[INSTRUCTIONS FOR THE TASK]: Find the string "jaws" in the records. Copy each line that has it.

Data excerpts
- - -
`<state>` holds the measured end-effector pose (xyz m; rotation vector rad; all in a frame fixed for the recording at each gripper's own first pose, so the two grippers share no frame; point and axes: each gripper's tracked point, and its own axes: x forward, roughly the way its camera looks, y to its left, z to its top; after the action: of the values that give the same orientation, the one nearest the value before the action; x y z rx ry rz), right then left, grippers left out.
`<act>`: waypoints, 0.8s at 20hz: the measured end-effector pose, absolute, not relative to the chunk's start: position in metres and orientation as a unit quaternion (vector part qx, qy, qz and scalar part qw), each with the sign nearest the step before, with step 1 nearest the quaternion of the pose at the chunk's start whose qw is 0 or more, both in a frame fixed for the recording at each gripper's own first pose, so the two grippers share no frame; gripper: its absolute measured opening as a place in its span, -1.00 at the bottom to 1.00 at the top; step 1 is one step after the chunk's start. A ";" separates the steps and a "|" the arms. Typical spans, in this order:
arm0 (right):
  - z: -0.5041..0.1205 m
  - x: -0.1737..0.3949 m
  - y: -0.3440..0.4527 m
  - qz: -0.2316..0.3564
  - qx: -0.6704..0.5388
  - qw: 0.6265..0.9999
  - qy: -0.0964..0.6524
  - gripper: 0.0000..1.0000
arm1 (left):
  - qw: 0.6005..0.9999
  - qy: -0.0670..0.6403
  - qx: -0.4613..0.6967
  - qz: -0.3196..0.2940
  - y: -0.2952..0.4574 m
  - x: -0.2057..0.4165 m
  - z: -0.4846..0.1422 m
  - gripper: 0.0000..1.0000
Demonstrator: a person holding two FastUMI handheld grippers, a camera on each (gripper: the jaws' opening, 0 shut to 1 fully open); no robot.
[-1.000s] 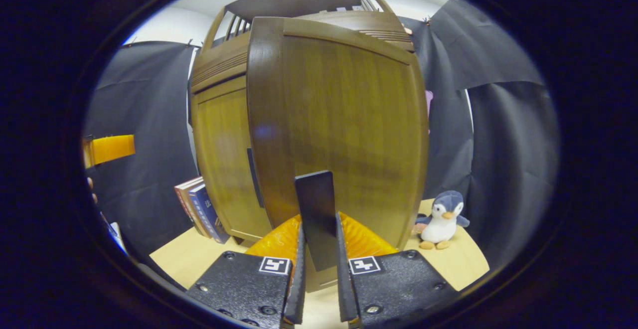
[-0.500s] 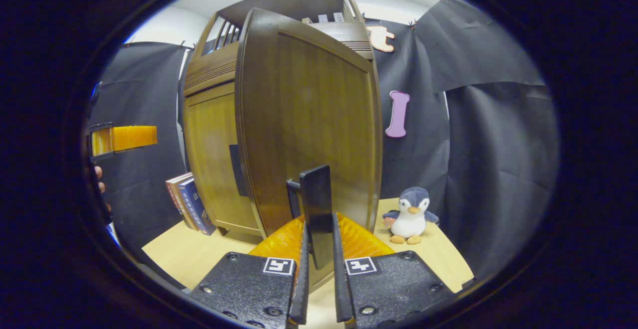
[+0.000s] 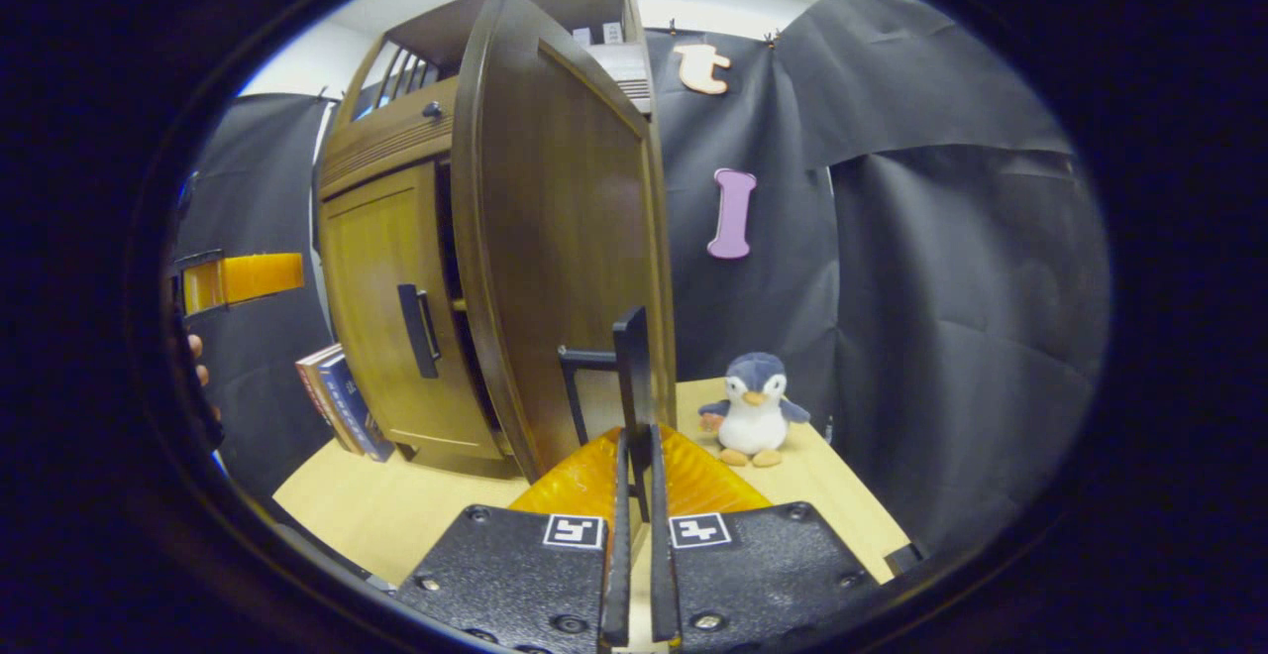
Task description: Open the right door of the double-door shoe cabinet with the right hand, and open the left door with the left hand.
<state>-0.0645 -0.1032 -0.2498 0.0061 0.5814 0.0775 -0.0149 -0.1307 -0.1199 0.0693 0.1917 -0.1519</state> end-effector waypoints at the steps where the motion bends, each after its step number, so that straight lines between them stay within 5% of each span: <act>1: -0.249 -0.065 -0.109 0.033 0.004 0.957 0.289 -0.77 | 0.992 0.095 0.035 -0.079 -0.135 -0.014 -0.120 0.91; 11: -0.245 -0.064 -0.196 -0.078 0.011 0.954 0.289 -0.93 | 0.989 0.116 0.027 -0.085 -0.148 0.003 -0.143 0.92; 16: -0.244 -0.067 -0.195 -0.051 0.036 0.953 0.298 -0.92 | 0.989 0.133 0.027 -0.067 -0.136 0.022 -0.163 0.92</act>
<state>-0.0669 -0.1945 -0.2435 0.0733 0.6055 -0.1034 0.0222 -0.1361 -0.1626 0.0536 0.2660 -0.1339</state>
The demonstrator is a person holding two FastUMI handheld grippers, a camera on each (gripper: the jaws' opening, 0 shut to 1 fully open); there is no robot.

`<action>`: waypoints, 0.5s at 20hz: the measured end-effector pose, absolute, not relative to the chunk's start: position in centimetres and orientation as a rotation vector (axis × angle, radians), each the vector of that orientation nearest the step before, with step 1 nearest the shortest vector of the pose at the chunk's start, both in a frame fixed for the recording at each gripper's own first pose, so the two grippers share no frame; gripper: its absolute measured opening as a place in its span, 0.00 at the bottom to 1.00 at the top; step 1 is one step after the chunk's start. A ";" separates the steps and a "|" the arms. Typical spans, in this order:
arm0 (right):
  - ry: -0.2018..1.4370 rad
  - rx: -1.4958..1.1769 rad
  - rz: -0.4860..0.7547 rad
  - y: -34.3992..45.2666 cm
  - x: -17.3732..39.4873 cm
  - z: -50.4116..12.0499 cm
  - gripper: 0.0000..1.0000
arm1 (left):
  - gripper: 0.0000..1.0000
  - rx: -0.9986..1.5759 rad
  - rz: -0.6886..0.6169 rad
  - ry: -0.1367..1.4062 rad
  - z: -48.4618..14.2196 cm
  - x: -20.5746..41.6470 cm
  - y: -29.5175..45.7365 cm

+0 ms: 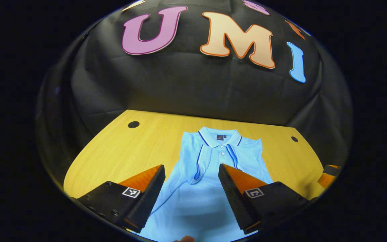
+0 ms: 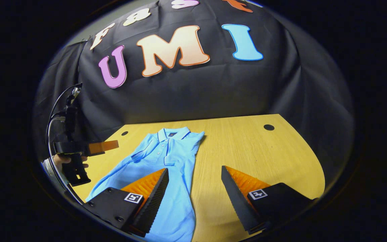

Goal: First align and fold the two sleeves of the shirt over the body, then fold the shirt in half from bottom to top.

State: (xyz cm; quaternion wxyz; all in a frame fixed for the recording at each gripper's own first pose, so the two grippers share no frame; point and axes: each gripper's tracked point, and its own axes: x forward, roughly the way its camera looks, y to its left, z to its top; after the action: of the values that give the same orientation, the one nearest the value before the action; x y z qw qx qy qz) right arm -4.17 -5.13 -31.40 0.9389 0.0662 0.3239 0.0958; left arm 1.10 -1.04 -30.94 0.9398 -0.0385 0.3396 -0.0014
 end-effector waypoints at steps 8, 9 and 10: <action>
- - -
[SOLUTION BELOW]:
Demonstrator: a person holding two FastUMI handheld grippers, a camera on each (gripper: the jaws' opening, 0 shut to 1 fully open); no robot.
The demonstrator is a person holding two FastUMI handheld grippers, a camera on each (gripper: the jaws' opening, 0 shut to 1 fully open); there is no robot.

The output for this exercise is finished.